C. B-M. : Les individus « favorisés » ont plus de facilité à accéder au dispositif de prévention du VIH étudié. Premièrement parce que celui-ci est étiqueté LGBT, de même que l’association par l’intermédiaire de laquelle s’effectue sa promotion. Deuxièmement, parce que les personnes suivies par l’association LGBT militante du droit d’asile identifient l’intérêt de recourir à ce dispositif de prévention dans le but d’administrer la preuve de leur homosexualité dans le cadre de la procédure de demande d’asile. Or, les plus favorisés sont aussi ceux qui sont les plus impliqués dans les communautés LGBT, au pays comme en France, au sein desquelles ils ont été sensibilisés au VIH, et sont souvent dans des situations de moindre précarité. Ces résultats nous permettent d’émettre l’hypothèse que c’est finalement la frange de la population qui en aurait le moins besoin qui a recours au dispositif. 

T. : Comment pourrait-on améliorer l’accès aux services de prévention pour ces populations défavorisées ?
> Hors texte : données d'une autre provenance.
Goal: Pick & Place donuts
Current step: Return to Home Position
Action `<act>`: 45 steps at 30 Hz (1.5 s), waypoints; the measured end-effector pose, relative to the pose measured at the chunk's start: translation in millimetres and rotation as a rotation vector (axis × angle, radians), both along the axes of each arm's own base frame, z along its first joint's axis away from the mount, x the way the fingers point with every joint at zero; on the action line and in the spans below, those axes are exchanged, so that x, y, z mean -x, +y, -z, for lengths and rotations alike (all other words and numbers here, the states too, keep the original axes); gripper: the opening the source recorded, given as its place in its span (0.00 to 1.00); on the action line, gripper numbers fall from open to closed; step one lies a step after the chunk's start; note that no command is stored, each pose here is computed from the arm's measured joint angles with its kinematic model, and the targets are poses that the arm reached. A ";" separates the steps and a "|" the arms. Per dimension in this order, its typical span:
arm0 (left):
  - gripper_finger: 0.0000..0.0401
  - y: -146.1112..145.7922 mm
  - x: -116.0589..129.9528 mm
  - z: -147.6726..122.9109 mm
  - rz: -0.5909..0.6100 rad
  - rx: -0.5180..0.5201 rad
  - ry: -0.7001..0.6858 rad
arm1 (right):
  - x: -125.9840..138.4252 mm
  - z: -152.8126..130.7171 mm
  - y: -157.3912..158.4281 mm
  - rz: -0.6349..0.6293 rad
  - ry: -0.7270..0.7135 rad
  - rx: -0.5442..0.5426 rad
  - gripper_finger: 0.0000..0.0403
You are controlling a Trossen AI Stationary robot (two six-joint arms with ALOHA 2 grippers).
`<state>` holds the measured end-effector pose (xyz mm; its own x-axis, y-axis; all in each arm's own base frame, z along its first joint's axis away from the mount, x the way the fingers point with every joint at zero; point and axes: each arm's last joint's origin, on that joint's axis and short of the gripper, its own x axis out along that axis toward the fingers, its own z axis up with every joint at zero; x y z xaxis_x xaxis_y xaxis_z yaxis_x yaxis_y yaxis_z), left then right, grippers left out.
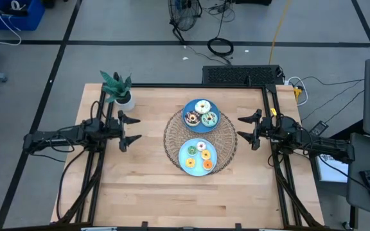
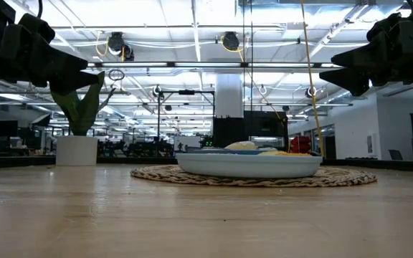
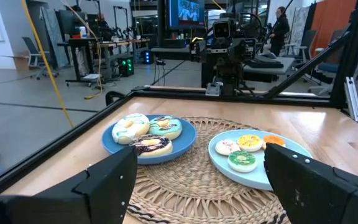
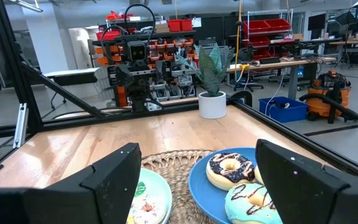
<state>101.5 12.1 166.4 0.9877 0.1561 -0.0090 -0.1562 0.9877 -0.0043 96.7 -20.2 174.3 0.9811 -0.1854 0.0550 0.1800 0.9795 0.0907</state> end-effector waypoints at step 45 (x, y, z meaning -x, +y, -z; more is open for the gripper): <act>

C. B-M. : Idéalement il faudrait commencer par permettre aux défavorisés de ne pas être dépendants du recours au travail non déclaré pour survivre, en proposant un accueil digne. En l’absence de pouvoir d’action sur les politiques de l’asile, une approche possible serait de répondre à des besoins vitaux ou relatifs à l’asile, qui les mobiliserait pour travailler en parallèle avec des médiateurs sur la sensibilisation. De manière générale, il est essentiel de comprendre que la prévention du VIH n’apparaît pas comme une priorité et complique le déplacement de personnes qui présentent des urgences vitales bien plus urgentes. La question se pose alors d’identifier les besoins exprimés par les personnes concernées au regard de leurs contextes pour proposer une solution adaptée.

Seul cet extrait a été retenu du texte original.